In part 1 of this series, I introduced Prometheus and lay some foundations for monitoring a Sitecore container environment using Prometheus. In this post, I will show you how to collect and monitor the Host OS and container metrics exposed by Docker.
Why should we care about Docker the Host OS Metrics?
To monitor your containerized Sitecore application effectively you need to understand the health of the underlying system your containers are running on. To achieve this, you have to monitor the system metrics like CPU, memory, network, and disk also docker is starting and stopping containers so you need to know the state of your docker resource.
How to collect Docker performance metrics
Docker supports Prometheus OOTB and provides performance metrics you can collect and monitor, however it is disabled by default.

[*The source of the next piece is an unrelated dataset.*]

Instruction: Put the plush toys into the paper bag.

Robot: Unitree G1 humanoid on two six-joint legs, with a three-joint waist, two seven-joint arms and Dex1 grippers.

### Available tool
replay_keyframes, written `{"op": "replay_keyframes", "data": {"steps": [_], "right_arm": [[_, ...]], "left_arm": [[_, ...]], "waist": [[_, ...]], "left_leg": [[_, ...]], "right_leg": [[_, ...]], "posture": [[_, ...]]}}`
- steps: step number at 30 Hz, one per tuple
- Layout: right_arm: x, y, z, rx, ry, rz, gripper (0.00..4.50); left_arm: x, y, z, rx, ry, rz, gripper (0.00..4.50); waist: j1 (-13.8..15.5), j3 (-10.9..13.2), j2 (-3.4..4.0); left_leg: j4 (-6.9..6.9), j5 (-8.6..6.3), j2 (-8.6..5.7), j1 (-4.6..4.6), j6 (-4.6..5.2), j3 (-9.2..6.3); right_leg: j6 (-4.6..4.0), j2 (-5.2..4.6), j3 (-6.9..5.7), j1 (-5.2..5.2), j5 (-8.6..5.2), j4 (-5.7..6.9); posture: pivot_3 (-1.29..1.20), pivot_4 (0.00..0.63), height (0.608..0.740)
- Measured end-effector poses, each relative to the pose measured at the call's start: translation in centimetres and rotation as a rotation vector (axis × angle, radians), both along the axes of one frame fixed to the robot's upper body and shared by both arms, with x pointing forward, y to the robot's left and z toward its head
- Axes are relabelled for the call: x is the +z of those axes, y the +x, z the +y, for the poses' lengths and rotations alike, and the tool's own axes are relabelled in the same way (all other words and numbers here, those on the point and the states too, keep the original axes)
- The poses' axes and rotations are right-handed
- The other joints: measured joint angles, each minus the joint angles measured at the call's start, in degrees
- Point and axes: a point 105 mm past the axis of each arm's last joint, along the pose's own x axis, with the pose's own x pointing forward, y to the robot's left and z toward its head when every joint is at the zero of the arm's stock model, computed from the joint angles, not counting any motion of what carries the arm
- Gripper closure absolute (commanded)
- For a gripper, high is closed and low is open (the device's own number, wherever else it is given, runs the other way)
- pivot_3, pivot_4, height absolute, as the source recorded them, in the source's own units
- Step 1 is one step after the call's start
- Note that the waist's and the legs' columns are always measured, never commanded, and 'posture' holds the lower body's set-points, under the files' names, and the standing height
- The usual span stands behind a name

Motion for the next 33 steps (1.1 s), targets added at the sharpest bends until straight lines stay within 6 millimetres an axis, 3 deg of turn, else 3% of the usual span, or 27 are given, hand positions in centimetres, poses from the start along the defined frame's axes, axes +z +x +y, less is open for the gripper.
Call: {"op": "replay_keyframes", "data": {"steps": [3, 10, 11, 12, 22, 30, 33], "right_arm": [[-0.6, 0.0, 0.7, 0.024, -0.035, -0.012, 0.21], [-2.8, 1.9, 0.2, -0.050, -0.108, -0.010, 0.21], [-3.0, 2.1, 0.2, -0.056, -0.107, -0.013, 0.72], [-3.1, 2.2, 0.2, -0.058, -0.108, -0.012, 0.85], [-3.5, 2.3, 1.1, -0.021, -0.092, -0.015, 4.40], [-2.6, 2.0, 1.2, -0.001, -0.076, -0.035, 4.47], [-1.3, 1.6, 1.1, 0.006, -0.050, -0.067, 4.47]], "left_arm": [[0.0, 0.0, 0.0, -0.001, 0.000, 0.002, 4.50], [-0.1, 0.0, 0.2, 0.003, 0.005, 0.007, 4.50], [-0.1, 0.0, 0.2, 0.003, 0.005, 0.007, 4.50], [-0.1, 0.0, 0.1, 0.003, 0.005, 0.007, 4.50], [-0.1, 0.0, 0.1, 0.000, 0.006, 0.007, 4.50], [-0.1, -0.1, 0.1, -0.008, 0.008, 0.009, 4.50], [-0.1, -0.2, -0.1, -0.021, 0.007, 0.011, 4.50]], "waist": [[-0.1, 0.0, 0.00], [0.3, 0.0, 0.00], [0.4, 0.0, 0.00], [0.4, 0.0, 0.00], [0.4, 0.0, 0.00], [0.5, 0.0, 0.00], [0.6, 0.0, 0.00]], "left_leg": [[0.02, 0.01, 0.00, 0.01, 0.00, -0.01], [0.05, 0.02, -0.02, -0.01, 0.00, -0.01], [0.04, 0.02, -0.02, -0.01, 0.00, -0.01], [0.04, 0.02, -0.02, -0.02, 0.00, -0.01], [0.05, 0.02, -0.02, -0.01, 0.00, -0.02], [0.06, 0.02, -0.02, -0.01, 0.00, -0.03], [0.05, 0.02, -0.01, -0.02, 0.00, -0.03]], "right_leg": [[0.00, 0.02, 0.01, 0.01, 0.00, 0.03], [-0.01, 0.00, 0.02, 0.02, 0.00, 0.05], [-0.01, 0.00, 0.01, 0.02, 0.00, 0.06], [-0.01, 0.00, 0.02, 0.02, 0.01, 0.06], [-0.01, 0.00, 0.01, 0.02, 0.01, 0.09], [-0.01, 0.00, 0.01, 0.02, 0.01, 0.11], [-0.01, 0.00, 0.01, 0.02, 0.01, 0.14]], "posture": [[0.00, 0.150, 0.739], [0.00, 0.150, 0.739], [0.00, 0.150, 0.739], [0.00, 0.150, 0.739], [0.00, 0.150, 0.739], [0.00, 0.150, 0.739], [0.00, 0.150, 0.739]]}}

1. Enabling Docker Metrics.
First things first lets enable the metrics. Open the daemon.json file and add the metrics-address setting:
“metrics-addr” : “127:0:0:1:9323”
Apply and restart docker. Now you should be able browse to the docker metrics 127.0.0.1:9323/metrics and verify metrics are exposed.
2. Configure Docker Target
Update the Prometheus configuration file and add Docker as a new target.
|- job_name: docker|
3. Verify Docker Target in Prometheus
Run docker-compose up -d and check the Prometheus targets and configuration and PromQL.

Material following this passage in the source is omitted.